# Wireless Joey's Disconnecting from Hopper



## JoeAtHome (Nov 18, 2019)

I have a Hopper 3, a wired Joey (via MOCA) and 2 wireless Joey's. Intermittently, the wireless Joey's disconnect from the Hopper. The wired Joey never looses its connection to the Hopper.

I initially thought it was a bad Joey Wireless Access Point (WAP), so I purchased a new WAP. It still happens with the new WAP. Sometime, the wireless Joey's come back online themselves, sometimes I have to reboot the WAP and reconnect the wireless Joey's.

When the wireless Joey's go offline, and I check the diagnostics screen for the wireless Joey, it says "Link Status: Unlinked" but it also says "Link Quality: Strong".

I've moved the Joey WAP away from my home router and all other electronics.
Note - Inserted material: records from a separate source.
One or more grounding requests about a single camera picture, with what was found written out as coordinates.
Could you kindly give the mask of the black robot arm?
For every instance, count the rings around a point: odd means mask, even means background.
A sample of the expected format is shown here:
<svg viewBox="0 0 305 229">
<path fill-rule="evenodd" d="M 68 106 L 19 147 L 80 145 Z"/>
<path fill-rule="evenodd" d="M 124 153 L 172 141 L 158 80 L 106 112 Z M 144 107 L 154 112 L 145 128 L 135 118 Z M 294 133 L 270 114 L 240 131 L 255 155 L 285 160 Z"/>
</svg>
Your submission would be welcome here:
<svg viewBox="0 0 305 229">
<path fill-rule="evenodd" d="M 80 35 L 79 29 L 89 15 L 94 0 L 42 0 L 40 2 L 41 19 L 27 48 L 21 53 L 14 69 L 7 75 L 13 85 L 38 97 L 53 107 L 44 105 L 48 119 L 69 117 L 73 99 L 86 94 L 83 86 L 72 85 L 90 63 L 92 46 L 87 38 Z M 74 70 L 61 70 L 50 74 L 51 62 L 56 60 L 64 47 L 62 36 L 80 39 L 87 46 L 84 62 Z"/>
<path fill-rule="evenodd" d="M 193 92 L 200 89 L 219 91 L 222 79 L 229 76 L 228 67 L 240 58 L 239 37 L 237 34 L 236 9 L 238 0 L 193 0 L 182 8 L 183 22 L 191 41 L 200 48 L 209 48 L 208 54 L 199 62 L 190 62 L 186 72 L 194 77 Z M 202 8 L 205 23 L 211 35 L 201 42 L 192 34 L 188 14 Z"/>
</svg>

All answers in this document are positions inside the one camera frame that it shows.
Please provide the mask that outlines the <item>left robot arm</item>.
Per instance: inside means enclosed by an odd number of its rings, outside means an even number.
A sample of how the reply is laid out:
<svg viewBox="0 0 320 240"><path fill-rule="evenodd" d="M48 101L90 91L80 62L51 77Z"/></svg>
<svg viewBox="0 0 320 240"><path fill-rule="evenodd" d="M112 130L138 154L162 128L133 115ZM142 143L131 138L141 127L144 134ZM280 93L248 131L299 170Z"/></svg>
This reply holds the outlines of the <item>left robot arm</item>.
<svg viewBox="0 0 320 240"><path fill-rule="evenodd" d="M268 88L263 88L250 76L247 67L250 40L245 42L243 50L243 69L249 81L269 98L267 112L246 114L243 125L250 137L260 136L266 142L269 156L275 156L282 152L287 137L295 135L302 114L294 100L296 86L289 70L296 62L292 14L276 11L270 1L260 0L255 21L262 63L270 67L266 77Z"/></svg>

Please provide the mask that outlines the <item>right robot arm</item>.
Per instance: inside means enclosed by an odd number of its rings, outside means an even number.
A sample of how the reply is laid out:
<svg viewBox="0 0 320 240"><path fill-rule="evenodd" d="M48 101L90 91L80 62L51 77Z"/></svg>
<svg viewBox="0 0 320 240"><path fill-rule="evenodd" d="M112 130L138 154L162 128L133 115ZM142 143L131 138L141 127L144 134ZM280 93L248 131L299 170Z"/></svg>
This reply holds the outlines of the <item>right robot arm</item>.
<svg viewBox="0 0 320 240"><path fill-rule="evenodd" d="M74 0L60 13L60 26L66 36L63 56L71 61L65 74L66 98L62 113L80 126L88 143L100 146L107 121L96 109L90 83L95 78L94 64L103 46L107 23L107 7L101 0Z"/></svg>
I have also run some wifi frequency analyzers and the Joey WAP is on a channel by itself. No other wireless devices overlap the Joey WAP's channel.

Does anyone have any suggestions to fix this issue?


----------



## Jim5506 (Jun 7, 2004)

If you are using a wireless router from certain ISPs, they cause problems with the wireless Joeys. Recommendation is to use a wired modem connected to a wireless router.

IIRC Comcast is one of the problem children.


----------